It’s time to prepare for a serious ghost hunt, and then going on multiple investigations.
This lesson may be challenging, and it’s likely to take you several weeks (or longer) to complete.
Have patience. Mastering this lesson – taking your time to become comfortable with each facet of ghost hunting – will make a big difference in your success in the future.
Don’t rush anything.
Start with simple sites, even predictable ones.
Then, as your confidence builds, try different kinds of haunts, and those with reports of more vivid activity.
Choose a convenient, perhaps familiar site
To start of this lesson, I recommend revisiting one of the sites you explored during the previous lesson, Your First Ghost Hunt.
During your investigations, be sure to remember the 3 Easy Mistakes Beginners Can Make.
Let’s start by listing the basics. You’re probably familiar with some of these points.
That’s good. During real, thorough, professional ghost investigations, some of these steps become very important.
Here are the basic steps of an investigation
The following are the steps I recommend for any thorough investigation. We’ve already discussed several of them.
In this lesson, I’ll cover a few points in detail.
Some require more explanation than I can cover in a simple article. I’ll provide resources for them, later.
Others are logical steps you’ve seen on most ghost hunting TV shows.
Here’s the usual sequence. Modify it to suit your goals, limits, resources, interests, and available research sites.
- Select your companions or team. (This was covered, briefly, in the second lesson: Your First Ghost Hunt.) Never go ghost hunting by yourself. Ever.
- Choose a location and investigation time. Double-check the address and when the site is open, etc. (I’m especially enthusiastic about haunted graveyards and cemeteries, due to convenience, safety, and how haunted many are.)
- Visit the location during the daytime, or arrive before dusk to get a sense of what’s where, and any dangers at the site.
- Baseline yourself so you know when an entity is affecting you.
- Select the tools (if any) best suited to the site, the weather, the ghost stories, and so on. Remember to have extra batteries for electronic tools. (Frankly, I don’t recommend using ghost hunting equipment. Not at first. But, if you do, put the equipment down after the first 20 minutes or so. Be “in the moment” and experience the historical and ghostly energy at the site.)

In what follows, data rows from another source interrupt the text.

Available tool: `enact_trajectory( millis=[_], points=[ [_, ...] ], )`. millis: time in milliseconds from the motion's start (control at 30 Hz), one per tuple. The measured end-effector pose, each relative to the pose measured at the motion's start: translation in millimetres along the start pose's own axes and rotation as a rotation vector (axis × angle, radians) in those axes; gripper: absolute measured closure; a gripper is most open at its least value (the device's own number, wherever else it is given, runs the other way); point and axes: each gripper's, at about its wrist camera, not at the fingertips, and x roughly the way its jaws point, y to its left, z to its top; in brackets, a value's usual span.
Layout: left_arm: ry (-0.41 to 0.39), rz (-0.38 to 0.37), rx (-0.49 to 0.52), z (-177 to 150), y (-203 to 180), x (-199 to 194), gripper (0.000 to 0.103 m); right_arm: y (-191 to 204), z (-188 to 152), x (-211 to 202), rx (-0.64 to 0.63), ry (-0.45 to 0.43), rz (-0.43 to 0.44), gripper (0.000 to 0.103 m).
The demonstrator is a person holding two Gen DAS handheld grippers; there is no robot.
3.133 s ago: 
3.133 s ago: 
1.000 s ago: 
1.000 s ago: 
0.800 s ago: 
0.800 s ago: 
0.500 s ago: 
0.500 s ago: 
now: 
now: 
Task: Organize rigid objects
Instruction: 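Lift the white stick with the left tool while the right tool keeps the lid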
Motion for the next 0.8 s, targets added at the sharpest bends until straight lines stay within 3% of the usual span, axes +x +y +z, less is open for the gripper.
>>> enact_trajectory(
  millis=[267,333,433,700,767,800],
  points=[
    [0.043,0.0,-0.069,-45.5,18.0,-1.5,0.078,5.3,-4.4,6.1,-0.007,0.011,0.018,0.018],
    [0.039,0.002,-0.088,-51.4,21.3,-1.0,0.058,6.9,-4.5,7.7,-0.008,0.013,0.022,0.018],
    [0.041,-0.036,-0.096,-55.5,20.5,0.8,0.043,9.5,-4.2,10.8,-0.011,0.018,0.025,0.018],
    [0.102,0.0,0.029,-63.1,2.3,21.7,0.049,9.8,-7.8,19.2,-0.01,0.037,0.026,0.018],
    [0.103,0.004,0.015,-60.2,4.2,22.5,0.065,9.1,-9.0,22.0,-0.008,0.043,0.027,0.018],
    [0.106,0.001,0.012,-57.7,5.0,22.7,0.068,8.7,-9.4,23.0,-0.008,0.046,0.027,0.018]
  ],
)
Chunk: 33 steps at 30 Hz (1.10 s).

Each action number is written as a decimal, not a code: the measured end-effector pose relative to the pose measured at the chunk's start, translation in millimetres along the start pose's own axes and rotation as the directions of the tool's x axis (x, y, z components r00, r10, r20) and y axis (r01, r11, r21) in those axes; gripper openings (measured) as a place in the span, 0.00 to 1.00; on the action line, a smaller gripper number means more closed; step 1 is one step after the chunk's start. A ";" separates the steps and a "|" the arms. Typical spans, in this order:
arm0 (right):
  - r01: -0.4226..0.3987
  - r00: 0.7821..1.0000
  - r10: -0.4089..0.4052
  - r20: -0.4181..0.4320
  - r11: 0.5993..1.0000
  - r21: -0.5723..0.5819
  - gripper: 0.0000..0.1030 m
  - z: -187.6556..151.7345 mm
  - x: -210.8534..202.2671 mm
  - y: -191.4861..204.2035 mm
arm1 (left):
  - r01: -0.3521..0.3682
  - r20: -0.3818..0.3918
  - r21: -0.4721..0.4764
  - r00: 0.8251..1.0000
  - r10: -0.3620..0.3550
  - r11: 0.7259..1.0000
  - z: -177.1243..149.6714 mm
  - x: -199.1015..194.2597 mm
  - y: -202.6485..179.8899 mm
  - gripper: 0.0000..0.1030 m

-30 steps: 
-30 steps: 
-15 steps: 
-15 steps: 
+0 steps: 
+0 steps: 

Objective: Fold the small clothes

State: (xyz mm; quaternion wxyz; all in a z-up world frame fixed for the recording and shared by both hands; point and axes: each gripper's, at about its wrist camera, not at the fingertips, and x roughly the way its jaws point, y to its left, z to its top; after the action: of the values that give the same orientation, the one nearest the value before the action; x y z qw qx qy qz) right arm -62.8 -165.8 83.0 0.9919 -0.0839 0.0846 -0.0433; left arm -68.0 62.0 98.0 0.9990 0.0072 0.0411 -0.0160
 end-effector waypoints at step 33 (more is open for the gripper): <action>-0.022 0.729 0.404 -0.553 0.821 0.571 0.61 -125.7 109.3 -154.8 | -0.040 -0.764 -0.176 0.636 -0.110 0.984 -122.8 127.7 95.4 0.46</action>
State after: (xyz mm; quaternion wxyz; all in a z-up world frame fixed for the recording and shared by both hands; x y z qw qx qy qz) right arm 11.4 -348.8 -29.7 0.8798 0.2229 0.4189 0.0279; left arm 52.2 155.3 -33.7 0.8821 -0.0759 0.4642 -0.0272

- When everyone is ready for the investigation, pause for spiritual protection, if appropriate.
- Then, walk through the site as a group, noting anything important. That includes hazards, things that other teams have mentioned, local folklore, and anything that seems to get your attention (even if you’re not sure why).
- If you’ll be using digital equipment, run baseline checks, especially of EMF.
- Then, organize into teams of two or three, and investigate. Go slowly! Document what you find. Note time, place (GPS?), weather, emotional impact, and anything odd, even if it doesn’t seem ghostly at the time.
- Unless anomalies are happening at a steady pace, debunk as much as you can as you go along. Note your debunking efforts, too, so you don’t forget. (If you’re working in teams of three, two can debunk while the third keeps watch for anything new and anomalous. Or vice versa.)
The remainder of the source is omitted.